Un San Miguel atlético irrumpe de pronto. Llega como un gamo inaprensible y sus alas nos muestran casas míticas donde se entra agachándose para entrar con la reverencia de reclinatorios rurales en pesebres donde Cristo está naciendo todos los días. Notamos su mirada entre humos que secan castañas asadas por maestros de facciones marcadas por la vida, manufacturadas por la tierra.
Salimos a la luz, ya deslumbrados, santificados de humo y corremos libres así, entre reflejos del cielo y sintonía de aguas violentas que caen sobre sí mismas hasta su origen y fin. Génesis oculta por el sol, solo iluminada por el guiño de una luna vertical y helada. Se bautiza así la tierra dura cayendo la Gracia radical desde un infinito entre un volcán y suspiros de Dios. Corremos de alegría entre perfiles de peligro con sonrisas recuperadas que reflejan las cámaras y las miradas.
Ha pasado una jornada y el triunfo se celebra en festín de arcos que unen Castilla y Extremadura entre paredes de piedra, madera y barro. Al salir nos despiden la sonrisa de querubines dándonos la bendición con gesto barroco mientras sus ojos ya gritan el retorno y la bienvenida cuanto antes.
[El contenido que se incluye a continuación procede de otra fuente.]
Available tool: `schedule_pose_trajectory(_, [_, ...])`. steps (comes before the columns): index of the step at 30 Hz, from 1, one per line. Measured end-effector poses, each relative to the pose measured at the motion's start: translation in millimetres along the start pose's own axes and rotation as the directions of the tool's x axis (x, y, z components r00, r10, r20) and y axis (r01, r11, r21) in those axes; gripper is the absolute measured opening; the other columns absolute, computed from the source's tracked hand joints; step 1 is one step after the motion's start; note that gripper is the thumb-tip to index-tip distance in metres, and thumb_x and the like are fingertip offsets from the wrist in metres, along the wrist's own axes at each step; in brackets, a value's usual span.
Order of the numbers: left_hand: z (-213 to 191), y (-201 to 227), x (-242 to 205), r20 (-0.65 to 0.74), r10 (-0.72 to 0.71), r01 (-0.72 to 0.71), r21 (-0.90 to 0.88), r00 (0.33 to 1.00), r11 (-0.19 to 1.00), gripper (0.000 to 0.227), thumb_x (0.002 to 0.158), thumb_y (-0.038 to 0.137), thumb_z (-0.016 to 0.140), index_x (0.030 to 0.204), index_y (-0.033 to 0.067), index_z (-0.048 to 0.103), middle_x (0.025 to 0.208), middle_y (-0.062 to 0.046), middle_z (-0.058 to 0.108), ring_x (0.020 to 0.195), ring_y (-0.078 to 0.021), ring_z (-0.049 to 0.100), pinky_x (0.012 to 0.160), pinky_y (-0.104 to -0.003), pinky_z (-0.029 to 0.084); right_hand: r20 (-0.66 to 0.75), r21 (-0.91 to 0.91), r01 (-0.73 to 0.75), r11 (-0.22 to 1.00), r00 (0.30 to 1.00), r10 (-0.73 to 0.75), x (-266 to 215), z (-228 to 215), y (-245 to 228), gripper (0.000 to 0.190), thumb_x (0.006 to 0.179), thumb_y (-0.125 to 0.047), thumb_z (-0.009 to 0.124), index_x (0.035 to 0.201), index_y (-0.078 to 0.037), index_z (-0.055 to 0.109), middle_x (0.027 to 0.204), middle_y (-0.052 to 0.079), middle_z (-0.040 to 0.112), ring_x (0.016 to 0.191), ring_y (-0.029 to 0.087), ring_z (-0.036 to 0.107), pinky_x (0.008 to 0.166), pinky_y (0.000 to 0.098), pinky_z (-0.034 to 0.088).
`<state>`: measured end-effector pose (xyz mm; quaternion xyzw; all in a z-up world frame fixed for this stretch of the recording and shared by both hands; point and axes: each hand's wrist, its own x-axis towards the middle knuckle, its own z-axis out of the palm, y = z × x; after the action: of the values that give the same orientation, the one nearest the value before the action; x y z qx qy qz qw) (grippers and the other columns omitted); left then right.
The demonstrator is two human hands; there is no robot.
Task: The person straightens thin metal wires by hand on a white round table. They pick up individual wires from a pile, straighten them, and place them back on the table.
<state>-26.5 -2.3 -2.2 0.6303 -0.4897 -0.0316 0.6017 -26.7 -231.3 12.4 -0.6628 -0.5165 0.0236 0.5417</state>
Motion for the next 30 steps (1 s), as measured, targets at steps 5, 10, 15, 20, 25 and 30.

Y no hay niebla, solo hemorragia interna de tormenta emocionada que nos lleva a cantar el sunday blues en las almenas de nuestros castillos de otro tiempo. Ciudad Rodrigo es un puente que une mundos entre manos entrelazadas de tantas vidas. Va cayendo el sol en la vigía y el mundo amenaza con ser domingo. Lo ignoramos y seguimos nuestro viaje desapareciendo en el silencio rico de nuestra noche propia.
Se mueve el tren y me entra el pánico. Junto mis manos al cristal para ver si sigue ahí, inmortal, pequeña y musa. Golpeo besos en el vaho y dibujo su silueta en el cristal. Sonrío lo más fuerte que puedo. Entonces me retiro discreto hacia mi mismidad dejando el perfil de mi mano que ya oculta mis lágrimas de ausencia.